Surtout, l'action de l'escadre du Vice-Amiral Nishimura a été insuffisamment synchronisée avec celle du Vice-Amiral Shima (4 croiseurs, 12 contre-torpilleurs).
La faute au Haut-Commandement naval, tout d'abord. La 5e Flotte de Shima n'avait pas été rattachée à l'escadre de Nishimura, elle dépendait de Tokyo. Elle devait tout d'abord achever la
Pacific Fleet après les raids aériens nippons. Puis, devant l'échec de la manoeuvre, elle dut servir d'escorte à un convoi d'approvisionnement militaire à destination de Luçon. Enfin, elle reçut l'ordre de rallier Nishimura, mais les deux forces de frappe étaient distantes l'une et l'autre de 40 milles !
Pire encore, le retard de Shima s'accrut pour cause de retard d'un pétrolier. Mais le Vice-Amiral japonais avait résolu de naviguer à faible allure.

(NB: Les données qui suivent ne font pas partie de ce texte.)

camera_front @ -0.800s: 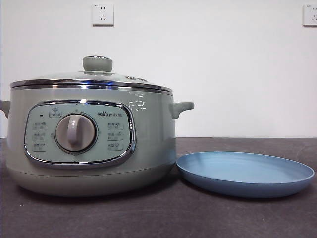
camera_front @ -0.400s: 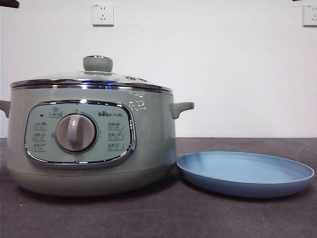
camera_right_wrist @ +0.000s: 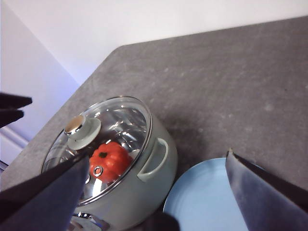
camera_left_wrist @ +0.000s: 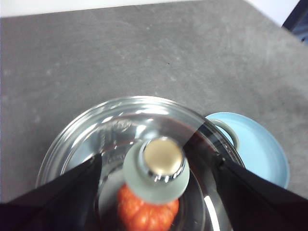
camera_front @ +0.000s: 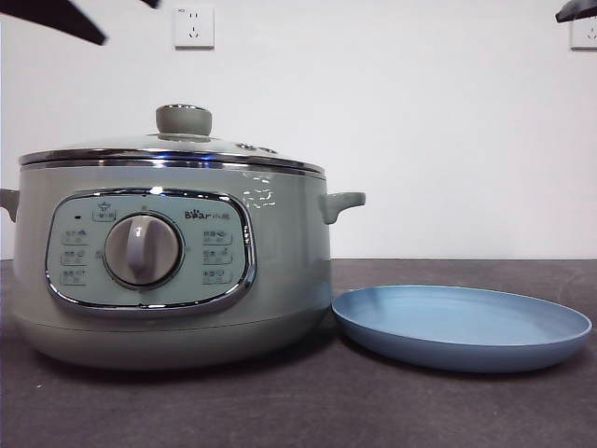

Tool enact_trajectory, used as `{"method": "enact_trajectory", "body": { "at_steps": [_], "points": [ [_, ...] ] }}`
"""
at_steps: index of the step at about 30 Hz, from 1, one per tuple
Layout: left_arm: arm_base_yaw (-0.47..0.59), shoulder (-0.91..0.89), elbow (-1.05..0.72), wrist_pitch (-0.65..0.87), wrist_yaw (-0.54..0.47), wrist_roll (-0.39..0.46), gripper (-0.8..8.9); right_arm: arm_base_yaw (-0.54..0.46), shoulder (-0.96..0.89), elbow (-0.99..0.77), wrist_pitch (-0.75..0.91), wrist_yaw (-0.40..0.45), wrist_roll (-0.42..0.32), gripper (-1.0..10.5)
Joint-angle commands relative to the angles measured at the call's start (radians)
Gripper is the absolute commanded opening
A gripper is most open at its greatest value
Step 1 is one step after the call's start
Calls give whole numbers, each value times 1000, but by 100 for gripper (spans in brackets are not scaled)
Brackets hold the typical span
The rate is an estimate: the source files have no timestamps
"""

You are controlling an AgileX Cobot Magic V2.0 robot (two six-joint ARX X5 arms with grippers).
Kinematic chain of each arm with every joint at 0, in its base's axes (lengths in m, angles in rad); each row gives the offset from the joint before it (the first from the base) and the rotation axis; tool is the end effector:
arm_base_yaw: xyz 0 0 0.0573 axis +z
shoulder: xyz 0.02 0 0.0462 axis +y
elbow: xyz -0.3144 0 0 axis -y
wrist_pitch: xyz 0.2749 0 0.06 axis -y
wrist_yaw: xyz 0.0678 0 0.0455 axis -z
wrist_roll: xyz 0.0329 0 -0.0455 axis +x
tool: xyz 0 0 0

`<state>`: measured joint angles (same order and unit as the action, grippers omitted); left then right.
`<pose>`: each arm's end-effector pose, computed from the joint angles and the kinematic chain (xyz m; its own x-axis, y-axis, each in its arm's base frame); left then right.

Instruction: Take the pumpkin out from the steamer,put the pumpkin in the blue plate,close the lid

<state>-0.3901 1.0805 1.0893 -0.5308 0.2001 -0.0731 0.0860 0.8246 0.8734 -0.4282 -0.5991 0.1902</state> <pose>0.2130 -0.0947 0.3934 0.7101 -0.5069 -0.4887 0.4969 0.8525 -0.1622 0.1642 0.0328 0.3725 0.7158 0.6277 -0.3059 -0.5123 0.7698 0.3807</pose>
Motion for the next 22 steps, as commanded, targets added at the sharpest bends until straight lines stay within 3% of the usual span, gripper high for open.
{"method": "enact_trajectory", "body": {
  "at_steps": [1,6,19,20,22],
  "points": [
    [-51,67,31,-10,-53,60,386,3,0,3,-8,3,-6,473],
    [-100,171,45,6,-103,74,386,3,0,3,-17,3,-8,473],
    [-116,294,45,30,-95,76,372,3,0,3,-16,6,-9,473],
    [-116,294,45,32,-96,76,366,3,0,3,-16,6,-9,473],
    [-116,294,45,33,-96,78,257,3,0,3,-16,6,-9,473]
  ]
}}
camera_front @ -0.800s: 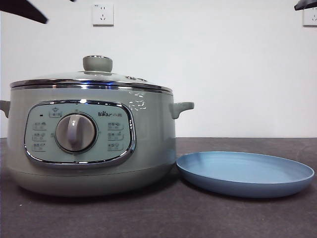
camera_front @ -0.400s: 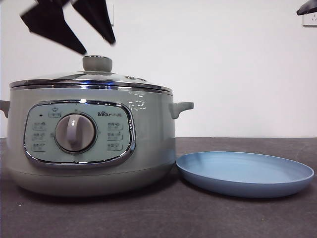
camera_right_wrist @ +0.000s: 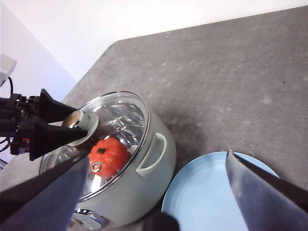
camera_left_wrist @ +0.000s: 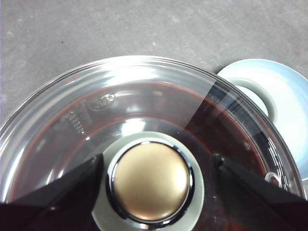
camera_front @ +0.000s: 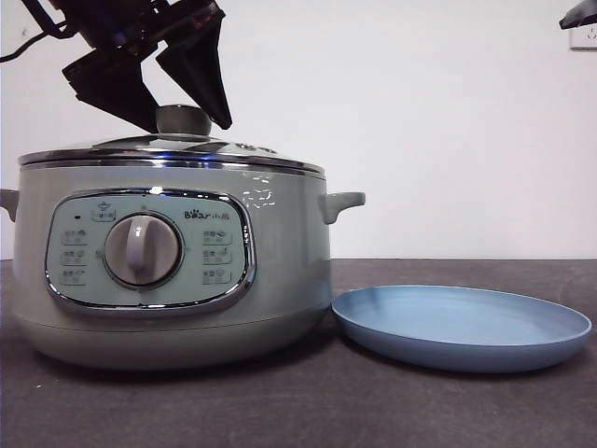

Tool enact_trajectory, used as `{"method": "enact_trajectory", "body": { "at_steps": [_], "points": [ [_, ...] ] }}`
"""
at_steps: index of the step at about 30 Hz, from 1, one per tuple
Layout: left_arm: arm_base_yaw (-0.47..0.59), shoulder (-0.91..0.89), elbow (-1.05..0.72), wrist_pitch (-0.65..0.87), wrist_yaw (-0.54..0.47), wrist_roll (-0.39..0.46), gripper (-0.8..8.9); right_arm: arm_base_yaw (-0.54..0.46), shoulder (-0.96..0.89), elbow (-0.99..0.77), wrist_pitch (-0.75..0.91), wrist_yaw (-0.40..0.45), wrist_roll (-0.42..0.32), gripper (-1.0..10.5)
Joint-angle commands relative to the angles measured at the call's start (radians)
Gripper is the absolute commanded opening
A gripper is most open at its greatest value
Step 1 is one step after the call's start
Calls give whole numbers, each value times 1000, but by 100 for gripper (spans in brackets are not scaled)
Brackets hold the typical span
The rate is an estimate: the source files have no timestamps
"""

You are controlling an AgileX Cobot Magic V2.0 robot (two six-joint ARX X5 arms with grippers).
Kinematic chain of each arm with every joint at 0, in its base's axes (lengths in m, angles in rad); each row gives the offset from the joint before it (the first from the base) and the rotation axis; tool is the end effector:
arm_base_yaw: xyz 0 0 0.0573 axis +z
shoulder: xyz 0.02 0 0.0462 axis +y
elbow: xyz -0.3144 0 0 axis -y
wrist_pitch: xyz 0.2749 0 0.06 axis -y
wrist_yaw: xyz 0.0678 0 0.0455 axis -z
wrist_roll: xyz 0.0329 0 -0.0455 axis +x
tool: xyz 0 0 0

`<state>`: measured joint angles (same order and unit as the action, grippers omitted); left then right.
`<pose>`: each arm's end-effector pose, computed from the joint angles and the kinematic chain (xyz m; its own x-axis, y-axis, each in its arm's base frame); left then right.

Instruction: Take the pumpkin out from the steamer,put the pumpkin in the blue plate,close the lid

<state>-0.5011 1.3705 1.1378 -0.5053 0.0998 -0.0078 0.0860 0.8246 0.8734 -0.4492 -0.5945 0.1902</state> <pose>0.2731 -0.1533 0.3390 0.5978 -0.4410 -0.6695 0.5380 0.8398 -0.0728 0.1636 0.0326 0.3706 0.7120 0.6236 -0.3229 -0.5011 0.7733 0.3885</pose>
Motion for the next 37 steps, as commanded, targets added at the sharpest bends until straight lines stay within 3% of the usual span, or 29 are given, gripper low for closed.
{"method": "enact_trajectory", "body": {
  "at_steps": [1,3,12,20,27,32,37],
  "points": [
    [-5,5,-3,7,5,13,145,3,0,3,5,2,-9,472],
    [-5,5,-3,9,5,14,-22,3,0,3,5,2,-10,472],
    [-4,-36,-3,31,-48,34,-8,3,0,3,7,-1,-8,472],
    [-3,-198,-3,33,-93,34,-8,39,20,3,51,-10,-10,472],
    [-3,-393,-3,-28,-183,35,-8,219,133,51,88,10,-67,472],
    [-3,-523,-3,-123,-309,39,-8,392,298,165,55,126,-137,489],
    [-3,-626,-3,-203,-446,39,-8,536,502,349,-45,239,-225,575]
  ]
}}
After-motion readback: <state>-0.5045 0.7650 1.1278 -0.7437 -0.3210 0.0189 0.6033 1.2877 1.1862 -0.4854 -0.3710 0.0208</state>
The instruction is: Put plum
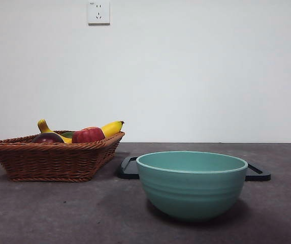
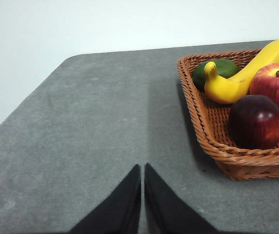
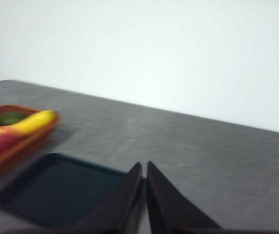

Enfin, Nishimura et Shima ne firent aucun effort pour coordonner leurs actions. Ils se détestaient cordialement. Le premier, vieux loup de mer, trente ans de navigation, homme arrogant, n'avait que mépris pour le second, homme mondain, davantage efficace comme officier d'état-major que sur mer.
Le silence radio aggrava la situation, digne des controverses opposant Napoléon à Grouchy le jour de Waterloo. L'un des officiers de l'escadre de Nishimura, le capitaine Nishino, du contre-torpilleur
Shigure, témoigna que Nishimura, de toutes les manières, avait refusé de se placer sous les ordres de Shima.
Résultat des courses : l'escadre de Nishimura fut totalement anéantie aux premières heures du 25 octobre 1944. Lorsque le contre-torpilleur
Shigure, seul survivant du groupe et immobilisé en mer, fut accosté par la 5e Flotte deux heures plus tard, son équipage se garda de signaler que Nishimura et ses navires avaient cessé d'exister. Son capitaine, Nishino, expliqua par la suite :
Je n'avais aucun rapport avec l'amiral Shima. Je n'étais pas placé sous ses ordres. Je n'avais pas à communiquer directement avec lui. A midi, j'ai fait mon rapport aux amiraux Toyoda et Kurita.
Dépourvu de la moindre information, Shima s'engagea à son tour dans le détroit de Surigao, mais dut reculer devant la Flotte américaine, dont il ignorait jusque là la présence. Son croiseur amiral, le
Nachi, percuta le croiseur endommagé
Mogami, déjà réduit à l'état d'épave par les Américains...
Bref, une offensive navale menée en dépit du bon sens, qui aboutit à la destruction d'une escadre complète et au retrait anticipé d'une autre - voir Jean-Jacques Antier,
La bataille des Philippines, Presses de la Cité, 1985, p. 125-164. Le plan japonais de destruction de la flotte de débarquement de MacArthur commençait mal.